At the line with "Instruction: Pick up", start copying; carry on through the last line of the material below, exactly as written, and stop there.

Information supplied:
^^^^

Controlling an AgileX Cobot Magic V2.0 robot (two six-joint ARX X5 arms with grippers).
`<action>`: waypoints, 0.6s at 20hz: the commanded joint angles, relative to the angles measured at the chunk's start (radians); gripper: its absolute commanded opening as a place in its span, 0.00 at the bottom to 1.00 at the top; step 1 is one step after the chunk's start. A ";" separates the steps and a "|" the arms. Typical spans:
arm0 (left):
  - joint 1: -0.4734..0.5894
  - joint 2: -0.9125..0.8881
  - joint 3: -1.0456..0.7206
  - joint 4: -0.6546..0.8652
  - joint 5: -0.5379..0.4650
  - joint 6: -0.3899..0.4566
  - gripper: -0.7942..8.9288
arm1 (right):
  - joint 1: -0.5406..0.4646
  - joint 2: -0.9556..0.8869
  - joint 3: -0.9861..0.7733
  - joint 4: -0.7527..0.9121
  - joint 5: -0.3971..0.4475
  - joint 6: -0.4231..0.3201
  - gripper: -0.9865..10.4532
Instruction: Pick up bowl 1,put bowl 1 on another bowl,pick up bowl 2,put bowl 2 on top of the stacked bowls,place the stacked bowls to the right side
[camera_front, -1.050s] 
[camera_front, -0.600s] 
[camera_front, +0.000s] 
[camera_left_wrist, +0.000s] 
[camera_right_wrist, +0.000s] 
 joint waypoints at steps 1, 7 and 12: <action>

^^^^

Problem solution:
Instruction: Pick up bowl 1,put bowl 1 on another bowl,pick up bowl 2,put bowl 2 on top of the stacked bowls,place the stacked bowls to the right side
[camera_front, -1.050s] 
[camera_front, -0.600s] 
[camera_front, +0.000s] 
[camera_left_wrist, +0.000s] 
[camera_right_wrist, +0.000s] 
 joint waypoints at steps 1, 7 and 12: <action>

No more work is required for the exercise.